En medio de la batahola mediática de uno y otro lado del Atlántico, algunos analistas y varios voceros españoles traen a colación que en 1992 España y el Gobierno argentino firmaron un Tratado Bilateral de Inversiones. Con la perspectiva actual es insoslayable que las exigentes condiciones impuestas a la Argentina en dicho acuerdo sólo fueron posibles por los estrechos contactos entre lobistas con Menem, Cavallo y Dromi. Sin embargo, hoy muchos desconocen que alguien, que quizás nunca pensó que se diera este escenario, sino que los puso a modo de contemplación, se ocupó de poner un artículo que prevé la posibilidad de expropiación si la empresa se declara de interés público y se establece una indemnización adecuada.
Las diversas represalias lanzadas por España son, según el derecho internacional, poco factibles. Por ejemplo, el hecho de recurrir a la Corte de La Haya no es viable porque no existe un conflicto jurídico entre la Argentina y España (se trata de un país y una firma privada constituida bajo la ley de sociedades argentinas integrada por accionistas españoles, mexicanos y de otras nacionalidades). Y en el caso de que España fuera con sus socios comunitarios de la Unión Europea tampoco sería demasiado útil para el apetito ibérico ya que la Argentina no es miembro del bloque.
Hoy los análisis de la performance de la gestión de Repsol muestran que en los últimos 13 años primó una estrategia eficiente (para la empresa). A lo largo de estos años las ganancias sumaron más de 16.000 millones de dólares, de los cuales giraron a la matriz española más de 13.000 millones. La empresa valía en el mercado unos 19.000 millones de dólares hace un año atrás. Hoy su valor cayó a 5.300 millones.

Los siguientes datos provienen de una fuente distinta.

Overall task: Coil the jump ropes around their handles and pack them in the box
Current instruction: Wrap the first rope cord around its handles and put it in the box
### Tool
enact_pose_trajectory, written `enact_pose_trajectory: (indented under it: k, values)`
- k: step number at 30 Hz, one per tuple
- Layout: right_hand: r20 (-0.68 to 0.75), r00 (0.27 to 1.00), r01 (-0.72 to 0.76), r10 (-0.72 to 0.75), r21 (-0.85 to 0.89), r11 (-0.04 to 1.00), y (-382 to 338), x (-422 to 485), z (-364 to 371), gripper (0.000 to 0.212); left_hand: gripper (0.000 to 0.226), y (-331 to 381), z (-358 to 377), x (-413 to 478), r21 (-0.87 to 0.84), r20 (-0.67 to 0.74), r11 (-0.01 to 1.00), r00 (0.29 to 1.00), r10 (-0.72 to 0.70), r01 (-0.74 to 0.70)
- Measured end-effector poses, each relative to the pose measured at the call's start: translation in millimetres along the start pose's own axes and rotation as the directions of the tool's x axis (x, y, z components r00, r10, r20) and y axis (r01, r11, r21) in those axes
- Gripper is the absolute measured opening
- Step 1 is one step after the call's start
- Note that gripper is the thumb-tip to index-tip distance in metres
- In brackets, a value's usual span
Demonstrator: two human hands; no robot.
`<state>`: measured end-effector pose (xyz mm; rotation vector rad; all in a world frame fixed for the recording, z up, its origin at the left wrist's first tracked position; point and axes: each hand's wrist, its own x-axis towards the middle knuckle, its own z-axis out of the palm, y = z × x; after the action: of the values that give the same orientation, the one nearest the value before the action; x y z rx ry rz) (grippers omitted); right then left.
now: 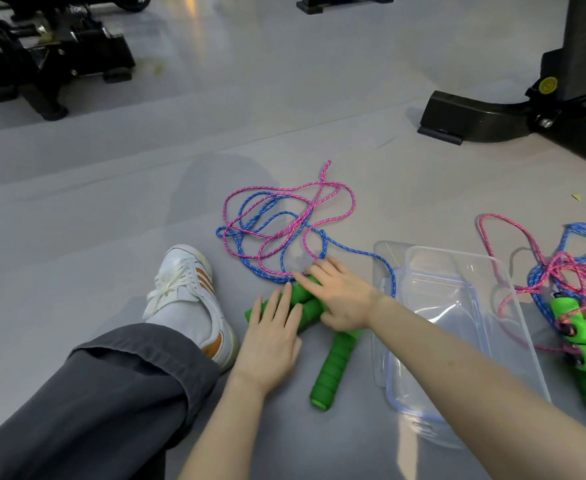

Pero Repsol además, desde 2008 viene desprendiéndose de parte del paquete accionario de YPF, bajo la justificación de reducir la exposición al riesgo argentino. Así pasó de un 97,26% al 40,26% en poco tiempo. Entre 2008 y 2011 le vendió a la familia Eskenazi acciones por más de 3.600 millones de dólares. El grupo Petersen (Eskenazi) compró un 15,46% (el 5% en efectivo
-u$s 116 millones-, y el 95% restante con crédito bancario y un préstamo avalado por Repsol), y luego en 2011 otro 10% con una financiación similar. Fueron a 15 años de plazo con 5 años de gracia. La diferencia que YPF valía 15.000 millones en 2008 y en 2011 13.000 millones. En los últimos 14 meses la acción de YPF pasó de 218 pesos a 81
(- 83%).
Según estimaciones privadas, Repsol vendió más del 40% del paquete a casi 6.000 millones de dólares en estos años, lo que hoy vale el 100% menos de 5.300 millones. Si a esto se adicionan los dividendos girados al exterior, Repsol terminó vendiendo el 40% de YPF por más de 14.000 millones por el total del paquete. Un negocio brillante, como para no exigir compensación.